Tuesday, November 07, 2006

Enid Blyton

Mention Enid Blyton to a bunch of people of my age and they are taken back in time to adventure stories that have coloured many a youngster back in the 60s and 70s. The Famous Five adventures were to us in those days what Harry Potter is to today's generation.

But did you know that in Malta we have the remains of her first husband Hugh Pollock?

I came across his burial place in the Military Cemetery in Mtarfa by coincidence while doing some research on Mtarfa on moving to the area some five years ago.

Pollock had eloped (at 50) to Malta with his secretary Ida Crowe who was 25 at the time - and who now is in her 80s - and is writing Enid Blyton's memoirs.

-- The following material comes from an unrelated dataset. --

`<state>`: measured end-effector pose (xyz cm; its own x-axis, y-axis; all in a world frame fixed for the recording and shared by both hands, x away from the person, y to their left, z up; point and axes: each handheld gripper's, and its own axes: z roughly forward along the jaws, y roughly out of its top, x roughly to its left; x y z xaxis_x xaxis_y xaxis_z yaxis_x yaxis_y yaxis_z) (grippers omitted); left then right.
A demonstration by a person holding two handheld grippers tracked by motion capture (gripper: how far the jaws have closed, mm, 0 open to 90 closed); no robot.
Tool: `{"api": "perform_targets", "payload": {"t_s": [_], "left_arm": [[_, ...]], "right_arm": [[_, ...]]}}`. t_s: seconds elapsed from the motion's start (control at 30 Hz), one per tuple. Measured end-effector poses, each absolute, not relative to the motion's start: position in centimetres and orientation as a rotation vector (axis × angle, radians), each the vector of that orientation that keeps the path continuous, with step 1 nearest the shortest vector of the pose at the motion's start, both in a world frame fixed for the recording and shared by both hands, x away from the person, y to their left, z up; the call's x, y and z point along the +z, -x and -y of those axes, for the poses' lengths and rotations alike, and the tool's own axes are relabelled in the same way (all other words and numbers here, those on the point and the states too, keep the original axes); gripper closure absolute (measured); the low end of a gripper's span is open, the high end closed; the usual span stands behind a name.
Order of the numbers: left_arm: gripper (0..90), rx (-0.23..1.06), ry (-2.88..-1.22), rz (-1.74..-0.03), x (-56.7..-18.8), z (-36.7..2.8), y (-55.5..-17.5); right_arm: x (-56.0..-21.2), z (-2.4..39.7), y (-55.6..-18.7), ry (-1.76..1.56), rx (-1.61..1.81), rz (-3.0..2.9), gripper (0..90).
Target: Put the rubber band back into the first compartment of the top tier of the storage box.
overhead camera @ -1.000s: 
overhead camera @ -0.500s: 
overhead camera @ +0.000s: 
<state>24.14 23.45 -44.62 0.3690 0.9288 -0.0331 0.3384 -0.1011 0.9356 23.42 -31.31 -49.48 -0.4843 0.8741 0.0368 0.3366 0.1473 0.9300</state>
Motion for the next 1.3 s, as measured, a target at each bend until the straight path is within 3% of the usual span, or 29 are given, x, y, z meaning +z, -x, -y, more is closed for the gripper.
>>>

He spent his last few days in the Mtarfa Military Hospital (now a Boys' Secondary School) and was buried in 1971 in the cemetery nearby.






Bruce Hospital in Mtarfa
- now a Boy's Secondary School
- were Hugh Pollock died

1 comment:

Erezija said...

there's an extraordinary photograph of Kastilja c.1850. Those old cameras needed long exposure to the light to get an image so anything moving would not appear or came out as a ghostly blur - quite appropriate - but in the photo I'm referring to there's one character who appears loud and clear, but you have to look hard to see him... he's an oldish looking man sleeping on the ground, a hat covering his face, beneath a lamp that in those days was situated at the street corner of St Paul's Street. There's no one else in the photo and it takes a while to actually see him, this old man, because the image is faded. But when you see him you are jolted awake, because it actually feels like you've just been transported there. A beggar? Perhaps it was not out of the ordinary for people to take a snooze on the pavement 150 years ago. I'll stop now. Old photos have a tendency to turn me into a quivering emotional mess.